Paired Data

This guide covers reading, writing, and managing paired data records in HEC-DSS files using pydsstools.

Paired data records store tabular relationships between an independent variable (x-axis) and one or more dependent variables (y-axis curves). Common uses include stage-discharge rating curves, frequency-flow relationships, elevation-area-volume tables, and damage-stage functions.

Key Concepts

Concept	Description
Paired Data	A table of x-values mapped to one or more y-value curves. DSS record type 200 (float) or 205 (double).
PairedDataContainer	Write-side container. Holds pathname, shape, x/y data, units, types, and labels before writing to DSS.
PairedDataStruct	Read-side structure returned by the Cython layer. Wraps the C `zStructPairedData` and exposes x/y arrays.
Curve	A single column of y-values sharing the same x-ordinates. A paired data record can hold many curves.
Label	An optional name for each curve (e.g., “1999”, “Stage”, “Flow”).
Shape	`(rows, cols)` — rows is the number of data points per curve, cols is the number of curves.
Window	An index tuple for reading or writing a sub-region of the table.
Preallocated Record	A paired data record with space reserved for curves to be filled in later, one at a time.

Data Layout

              Curve 0    Curve 1    Curve 2
x[0]          y[0,0]     y[0,1]     y[0,2]
x[1]          y[1,0]     y[1,1]     y[1,2]
x[2]          y[2,0]     y[2,1]     y[2,2]
 ...           ...        ...        ...
x[rows-1]    y[r-1,0]   y[r-1,1]   y[r-1,2]

All curves share the same x-ordinates.
Internally, curves are stored as rows in the C array (each row = one curve). The Python API transposes this so that each curve becomes a column in a DataFrame.

Example 1 — Read Paired Data as DataFrame

The most common use case. read_pd() returns a pandas.DataFrame with x-values as the index, curves as columns, and a two-level column index (primary name and label).

from pydsstools.heclib.dss import HecDss

dss_file = "sample.dss"
pathname = "/PAIREDDATA/COWLITZ/FREQ-FLOW////"

with HecDss.Open(dss_file) as fid:
    df = fid.read_pd(pathname)
    print(df)
    print("Index (x-values):", df.index.tolist())
    print("Column labels:", df.columns.get_level_values("labels").tolist())

What the DataFrame looks like:

                 y0
labels         1999
x_data
0.950000       30.0
0.800000       40.0
0.600000       54.0
0.500000       60.0
...

Column index structure:

The DataFrame has a MultiIndex on columns with two levels:

primary — sequential identifier (y0, y1, y2, …)
labels — the curve label string from the DSS record

This design ensures columns always have a unique programmatic name (y0, y1) even when labels are missing or duplicated.

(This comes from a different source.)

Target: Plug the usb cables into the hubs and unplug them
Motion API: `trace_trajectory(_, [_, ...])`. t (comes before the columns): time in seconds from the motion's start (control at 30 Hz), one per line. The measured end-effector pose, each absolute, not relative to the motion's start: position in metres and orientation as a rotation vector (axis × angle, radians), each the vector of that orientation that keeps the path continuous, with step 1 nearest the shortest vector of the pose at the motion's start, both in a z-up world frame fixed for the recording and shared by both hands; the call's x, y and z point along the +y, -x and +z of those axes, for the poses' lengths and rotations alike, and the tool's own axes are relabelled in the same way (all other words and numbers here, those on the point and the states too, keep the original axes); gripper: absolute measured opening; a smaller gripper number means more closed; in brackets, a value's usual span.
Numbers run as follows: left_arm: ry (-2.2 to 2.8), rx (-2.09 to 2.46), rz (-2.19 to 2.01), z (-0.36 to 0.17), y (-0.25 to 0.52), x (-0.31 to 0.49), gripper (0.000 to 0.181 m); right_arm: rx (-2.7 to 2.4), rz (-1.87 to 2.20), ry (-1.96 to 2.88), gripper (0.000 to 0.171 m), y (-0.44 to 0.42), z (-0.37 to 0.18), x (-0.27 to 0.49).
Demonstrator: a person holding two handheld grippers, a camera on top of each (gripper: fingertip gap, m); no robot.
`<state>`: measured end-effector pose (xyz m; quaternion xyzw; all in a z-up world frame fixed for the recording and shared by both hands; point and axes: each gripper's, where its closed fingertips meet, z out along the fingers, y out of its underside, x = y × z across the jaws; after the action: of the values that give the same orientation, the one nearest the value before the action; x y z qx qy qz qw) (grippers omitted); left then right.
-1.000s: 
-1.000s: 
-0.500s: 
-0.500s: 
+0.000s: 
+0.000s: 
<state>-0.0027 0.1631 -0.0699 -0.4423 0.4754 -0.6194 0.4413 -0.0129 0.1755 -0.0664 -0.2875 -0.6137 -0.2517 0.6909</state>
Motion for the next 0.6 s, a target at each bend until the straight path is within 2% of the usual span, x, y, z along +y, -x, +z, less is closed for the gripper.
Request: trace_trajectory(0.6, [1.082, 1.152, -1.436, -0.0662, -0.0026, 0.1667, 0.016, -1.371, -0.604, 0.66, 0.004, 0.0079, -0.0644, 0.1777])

Example 2 — Read Paired Data with a Window

Read a subset of rows and curves using the window parameter. The window is a 4-tuple of 0-based, inclusive indices: (row_start, row_end, col_start, col_end).

with HecDss.Open(dss_file) as fid:
    # Read rows 2-5 (inclusive), all curves
    df = fid.read_pd(pathname, window=(2, 5, 0, None))
    print(df)

    # Read all rows, first curve only
    df = fid.read_pd(pathname, window=(0, None, 0, 0))
    print(df)

    # Read last 3 rows, last 2 curves (negative indices supported)
    df = fid.read_pd(pathname, window=(-3, None, -2, None))
    print(df)

Window indexing rules:

Feature	Behavior
Base	0-based
Bounds	Inclusive at both ends
`None` for start	Defaults to first index (0)
`None` for end	Defaults to last index
Negative indices	Wrapped Python-style (`-1` = last)
Overflow end	Clipped to last valid index
Invalid range	Raises `IndexError`

Example 3 — Read as PairedDataStruct (Low-Level)

For lower-level access without the pandas dependency, pass dataframe=False to get the raw PairedDataStruct.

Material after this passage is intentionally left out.